Крамер, поднимая клубы пара, ввалился в подвал. Он словно гауптфельдфебель просвистел в свисток, объявляя общий сбор.
– Так, господа разведчики! Сегодня ночью, нам предстоит перейти линию фронта. Папаша Зицингер дал нам сорок восемь часов, чтобы добыть русского «языка» и вернуться в гарнизон. Прошу отметить в ваших ржавых мозгах, что это приказ самого фельдмаршала фон Бока. Генерал Шредер сомневается, о времени и месте деблокирования гарнизона. Через три часа все должны быть готовы, форма одежды трофейная. Рано утром когда «Иваны» начнут штурмовать нашу передовую в районе Верфштрассе, у нас будет возможность выйти в тыл противника, используя скрытые саперные галереи. В районе деревни Ястреб, которая находится во второй полосе обороны, нам предстоит оборудовать укрытие до проведения акции. Оружие трофейное! Унтер—офицеру Рудольф— Уве, тебе поручается главная роль. Ты будешь русским пленным майором. Остальных особо касается, мне не нужны сюрпризы, как в прошлый раз. Помните парни, вы должны не просто прикидываться русскими. Вы должны ими быть. Все нужно сделать, это тихо и без потерь вернуться в полном составе. Всем готовиться! На сборы двенадцать часов. Выступаем за три часа до рассвета.
Самое интересное, что сборы в тыл противника всегда имели определенный ритуал, и никто никогда не нарушал его, от четкого соблюдения правил зависела удача нашей вылазки, и Крамер всегда сам проверял полную готовность.
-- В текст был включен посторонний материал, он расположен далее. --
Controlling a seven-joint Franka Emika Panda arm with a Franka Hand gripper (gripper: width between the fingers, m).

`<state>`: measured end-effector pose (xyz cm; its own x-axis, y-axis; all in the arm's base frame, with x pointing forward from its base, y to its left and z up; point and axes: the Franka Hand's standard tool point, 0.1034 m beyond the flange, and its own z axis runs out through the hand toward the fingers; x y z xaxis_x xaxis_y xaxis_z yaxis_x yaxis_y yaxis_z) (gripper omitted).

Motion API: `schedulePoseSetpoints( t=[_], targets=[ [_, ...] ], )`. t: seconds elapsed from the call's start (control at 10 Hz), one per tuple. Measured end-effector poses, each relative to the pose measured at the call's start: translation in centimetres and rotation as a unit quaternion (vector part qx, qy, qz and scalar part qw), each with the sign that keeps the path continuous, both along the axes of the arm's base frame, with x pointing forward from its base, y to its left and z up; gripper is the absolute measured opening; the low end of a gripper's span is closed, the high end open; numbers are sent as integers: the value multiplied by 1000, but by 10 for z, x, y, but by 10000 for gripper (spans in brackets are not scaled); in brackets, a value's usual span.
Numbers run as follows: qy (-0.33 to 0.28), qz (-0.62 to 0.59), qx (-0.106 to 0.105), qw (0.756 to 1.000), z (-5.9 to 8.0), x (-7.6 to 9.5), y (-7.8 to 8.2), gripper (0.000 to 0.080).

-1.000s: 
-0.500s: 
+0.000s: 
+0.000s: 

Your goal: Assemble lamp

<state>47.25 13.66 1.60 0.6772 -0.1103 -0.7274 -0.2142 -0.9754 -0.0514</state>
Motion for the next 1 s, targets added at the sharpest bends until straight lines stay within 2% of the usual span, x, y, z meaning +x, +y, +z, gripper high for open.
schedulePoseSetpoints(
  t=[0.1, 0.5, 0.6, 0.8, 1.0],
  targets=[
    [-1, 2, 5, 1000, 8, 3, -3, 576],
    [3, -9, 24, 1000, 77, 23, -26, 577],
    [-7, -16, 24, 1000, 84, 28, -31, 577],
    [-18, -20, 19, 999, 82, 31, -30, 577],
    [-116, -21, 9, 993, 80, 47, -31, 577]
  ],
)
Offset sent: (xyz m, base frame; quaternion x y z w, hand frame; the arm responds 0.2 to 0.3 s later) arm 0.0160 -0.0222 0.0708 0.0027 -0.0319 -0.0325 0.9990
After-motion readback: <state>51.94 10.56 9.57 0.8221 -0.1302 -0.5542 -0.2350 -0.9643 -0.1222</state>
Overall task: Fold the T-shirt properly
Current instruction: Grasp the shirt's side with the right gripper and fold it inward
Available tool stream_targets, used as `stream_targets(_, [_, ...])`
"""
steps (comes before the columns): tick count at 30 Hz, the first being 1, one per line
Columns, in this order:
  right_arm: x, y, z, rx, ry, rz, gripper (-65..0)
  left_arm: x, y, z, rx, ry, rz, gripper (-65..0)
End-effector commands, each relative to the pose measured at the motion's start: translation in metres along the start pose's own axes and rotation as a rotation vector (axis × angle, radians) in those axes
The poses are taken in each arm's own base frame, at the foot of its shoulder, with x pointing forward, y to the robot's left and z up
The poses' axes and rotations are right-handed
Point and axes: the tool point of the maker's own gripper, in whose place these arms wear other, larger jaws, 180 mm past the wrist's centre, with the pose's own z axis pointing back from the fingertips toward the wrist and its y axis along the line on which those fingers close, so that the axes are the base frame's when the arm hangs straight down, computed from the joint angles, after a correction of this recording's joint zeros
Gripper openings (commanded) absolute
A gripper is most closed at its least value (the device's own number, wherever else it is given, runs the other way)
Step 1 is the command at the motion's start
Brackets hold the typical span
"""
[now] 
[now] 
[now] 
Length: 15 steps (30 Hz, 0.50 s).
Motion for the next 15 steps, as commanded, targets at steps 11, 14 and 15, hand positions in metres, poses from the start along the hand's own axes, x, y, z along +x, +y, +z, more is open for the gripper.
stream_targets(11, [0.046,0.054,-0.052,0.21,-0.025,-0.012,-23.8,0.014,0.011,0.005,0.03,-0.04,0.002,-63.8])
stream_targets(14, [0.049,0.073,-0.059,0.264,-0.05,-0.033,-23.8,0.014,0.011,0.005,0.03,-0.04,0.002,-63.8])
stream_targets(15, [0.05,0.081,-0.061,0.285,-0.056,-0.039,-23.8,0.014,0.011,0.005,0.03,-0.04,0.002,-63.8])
После трехчасовых сборов в подвале церкви собралась вся полковая разведка. Камрады стояли в шеренге, не отличаясь от большевиков. Те же изможденные лица, та же униформа, стеганные ватные куртки, валенки, белые маскхалаты. Весь этот камуфляж, должен был скрыть наш отряд в тылу большевиков. Если бы не приказ полковника, о разведывательной операции, нас вполне мог расстрелять любой пулеметчик или ближайший блокпост.
Мне как самому молодому досталась форма русского лейтенанта. Я впервые, облачившись в большевистскую униформу, был готов как морально, так и физически. Неделя хорошего отдыха и калорийное питание поставили меня на ноги. Уже к началу операции я чувствовал себя как стайер, в предвкушении долгожданной олимпийской победы.
Разведчики, задорно смеялись, глядя, как толстяк Уве перешел на свою излюбленную волну. Он, закурив трубку, стал расхаживать по подвалу и корчить из себя Сталина, который якобы просит Гитлера о перемирии. Он делал это так артистично, что мы катались от смеха.
– Кристиан, ты очень похож на большевика, если бы ты знал русский, тебе бы цены не было! – сказал Уве.
– Если бы я знал русский! Я бы сидел в ставке в Берлине или работал бы на радио под крылом рейхсминистра по пропаганде. Пил бы черный кофе на Вильгельм штрассе, а не ползал бы с вами по тылам большевиков в поисках приключения на свой арийский зад.